Detecting and tracking local changes in the tibiae of individual rats: a novel method to analyse longitudinal in vivo micro-CT data.

In this study we present the analysis of in vivo micro-CT scans using a new method based on image registration that accurately evaluates longitudinal micro-CT studies. We tested if detailed changes in the bone architecture could be detected and tracked in individual animals. A prototype in vivo micro-CT scanner (Skyscan 1076) was developed in which tibiae of rats that are lying on a bed under gas anaesthesia were scanned. For this study, three female Wistar rats were used: a sham-operated rat, an ovariectomised (OVX) rat and one rat that served as a reproducibility control. The reproducibility control rat was scanned twice in 1 day. The other animals were scanned at week 0, just before surgery, at week 4 and at week 14 after surgery. Architectural changes over time were detected by overlaying two data sets made at different time points using an algorithm that uses mutual information for optimal registration. The scans were segmented into binary data sets using a local thresholding algorithm. The reproducibility test showed small errors of less than 3% in bone volume measurements and errors less than 0.5% in measurements of trabecular thickness. The sham-operated rat showed no changes in total bone volume, though thinning and eventual loss of some small trabeculae could be detected, which could be related to the age of the animal. The OVX rat lost much trabecular bone volume, especially in the metaphysis (60% at week 4, 75% at week 14). The remaining trabeculae slowly increased in thickness.

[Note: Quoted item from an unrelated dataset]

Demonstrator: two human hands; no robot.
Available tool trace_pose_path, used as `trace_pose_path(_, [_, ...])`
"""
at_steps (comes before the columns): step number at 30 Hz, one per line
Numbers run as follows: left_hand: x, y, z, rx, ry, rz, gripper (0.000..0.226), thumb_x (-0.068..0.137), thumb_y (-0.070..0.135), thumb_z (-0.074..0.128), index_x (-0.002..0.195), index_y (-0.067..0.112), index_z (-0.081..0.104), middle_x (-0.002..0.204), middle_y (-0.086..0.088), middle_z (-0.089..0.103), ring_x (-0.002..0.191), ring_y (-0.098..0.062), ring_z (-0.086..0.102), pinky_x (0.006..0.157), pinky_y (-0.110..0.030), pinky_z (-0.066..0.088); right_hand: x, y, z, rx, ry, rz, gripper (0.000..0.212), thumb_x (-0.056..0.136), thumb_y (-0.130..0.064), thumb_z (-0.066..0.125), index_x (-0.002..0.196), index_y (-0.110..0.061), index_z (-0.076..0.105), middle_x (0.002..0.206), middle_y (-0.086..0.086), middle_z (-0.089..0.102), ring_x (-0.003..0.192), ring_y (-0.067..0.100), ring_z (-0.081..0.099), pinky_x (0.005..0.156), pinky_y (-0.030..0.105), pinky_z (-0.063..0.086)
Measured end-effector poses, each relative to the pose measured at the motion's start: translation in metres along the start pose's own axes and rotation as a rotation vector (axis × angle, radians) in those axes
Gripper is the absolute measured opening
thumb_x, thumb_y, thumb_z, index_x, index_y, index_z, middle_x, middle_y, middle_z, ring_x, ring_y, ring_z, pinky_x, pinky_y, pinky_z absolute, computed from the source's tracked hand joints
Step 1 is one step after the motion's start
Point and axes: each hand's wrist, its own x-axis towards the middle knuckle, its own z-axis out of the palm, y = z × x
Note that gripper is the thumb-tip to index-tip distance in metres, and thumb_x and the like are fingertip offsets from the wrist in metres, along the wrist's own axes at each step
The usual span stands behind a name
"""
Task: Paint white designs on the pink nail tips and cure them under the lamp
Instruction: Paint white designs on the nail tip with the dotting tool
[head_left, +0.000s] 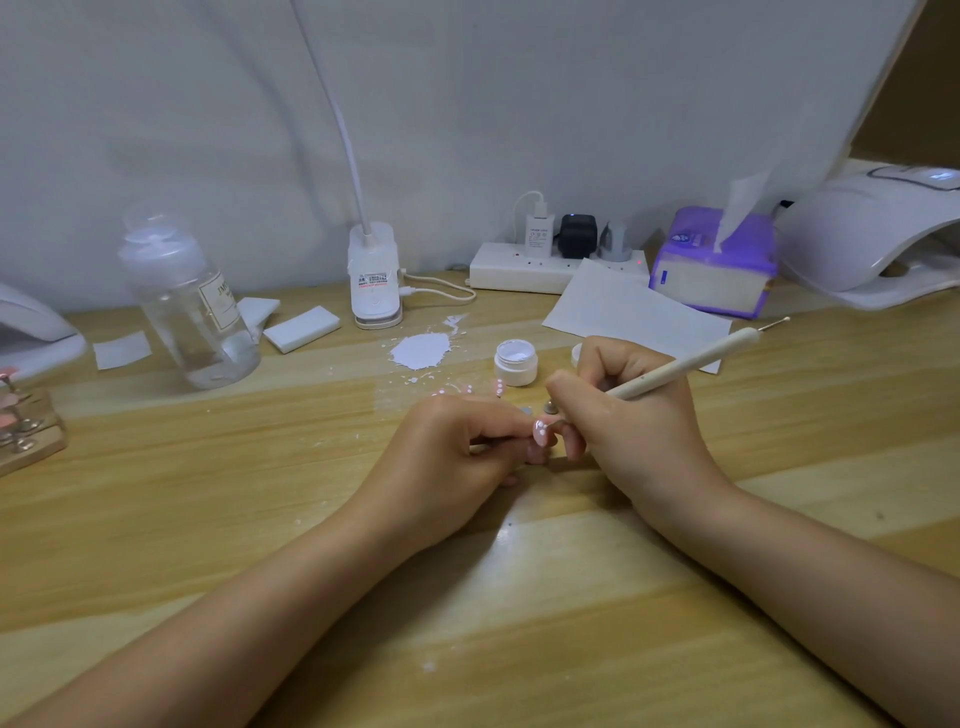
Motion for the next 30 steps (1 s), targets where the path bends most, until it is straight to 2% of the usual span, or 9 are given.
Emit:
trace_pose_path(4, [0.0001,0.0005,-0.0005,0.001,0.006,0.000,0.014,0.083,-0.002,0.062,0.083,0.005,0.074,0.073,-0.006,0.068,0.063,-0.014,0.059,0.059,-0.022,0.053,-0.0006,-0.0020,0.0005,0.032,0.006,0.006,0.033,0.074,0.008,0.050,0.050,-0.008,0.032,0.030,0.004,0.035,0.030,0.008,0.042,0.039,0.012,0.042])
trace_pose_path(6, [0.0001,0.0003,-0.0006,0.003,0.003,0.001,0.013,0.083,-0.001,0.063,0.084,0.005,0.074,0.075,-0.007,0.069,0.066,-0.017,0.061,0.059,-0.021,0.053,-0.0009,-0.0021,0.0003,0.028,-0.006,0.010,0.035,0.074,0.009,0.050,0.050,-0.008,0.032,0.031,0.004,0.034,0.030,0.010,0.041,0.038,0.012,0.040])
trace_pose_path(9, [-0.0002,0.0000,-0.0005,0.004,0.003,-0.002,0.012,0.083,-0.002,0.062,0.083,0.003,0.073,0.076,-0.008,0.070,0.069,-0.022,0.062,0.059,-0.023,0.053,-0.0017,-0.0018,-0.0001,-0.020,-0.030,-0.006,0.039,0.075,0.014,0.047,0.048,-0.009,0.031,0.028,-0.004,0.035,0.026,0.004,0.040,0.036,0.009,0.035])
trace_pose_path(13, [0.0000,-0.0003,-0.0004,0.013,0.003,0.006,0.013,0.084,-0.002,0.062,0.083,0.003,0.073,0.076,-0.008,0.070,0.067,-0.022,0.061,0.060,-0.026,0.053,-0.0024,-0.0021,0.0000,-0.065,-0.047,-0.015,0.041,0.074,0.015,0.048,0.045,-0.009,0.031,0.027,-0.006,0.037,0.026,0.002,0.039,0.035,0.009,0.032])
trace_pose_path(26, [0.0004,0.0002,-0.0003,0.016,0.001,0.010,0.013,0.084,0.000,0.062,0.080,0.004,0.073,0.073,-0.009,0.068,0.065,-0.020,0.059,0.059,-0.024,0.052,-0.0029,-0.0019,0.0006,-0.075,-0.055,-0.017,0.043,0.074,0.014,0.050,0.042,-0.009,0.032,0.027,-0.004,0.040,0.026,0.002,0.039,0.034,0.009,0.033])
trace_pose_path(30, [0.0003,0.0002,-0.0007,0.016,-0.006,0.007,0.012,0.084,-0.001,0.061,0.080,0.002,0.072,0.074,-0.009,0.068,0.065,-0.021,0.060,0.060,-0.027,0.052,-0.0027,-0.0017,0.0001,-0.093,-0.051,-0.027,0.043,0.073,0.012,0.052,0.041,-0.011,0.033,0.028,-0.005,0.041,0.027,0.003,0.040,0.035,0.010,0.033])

Following the different scans in time showed the forming of new trabecular structures. Additionally, small longitudinal growth at the growth plate could be detected after the first 4 weeks. Further, the OVX rat showed extensive modelling at the proximal endosteal lateral cortex. We have shown a new method that can detect and track changes in the local bone architecture and individual trabeculae in time, in an individual living animal. This method enables longitudinal in vivo micro-CT studies and has the potential to greatly contribute to experimental rat or mouse studies on pharmacological intervention and transgenic models.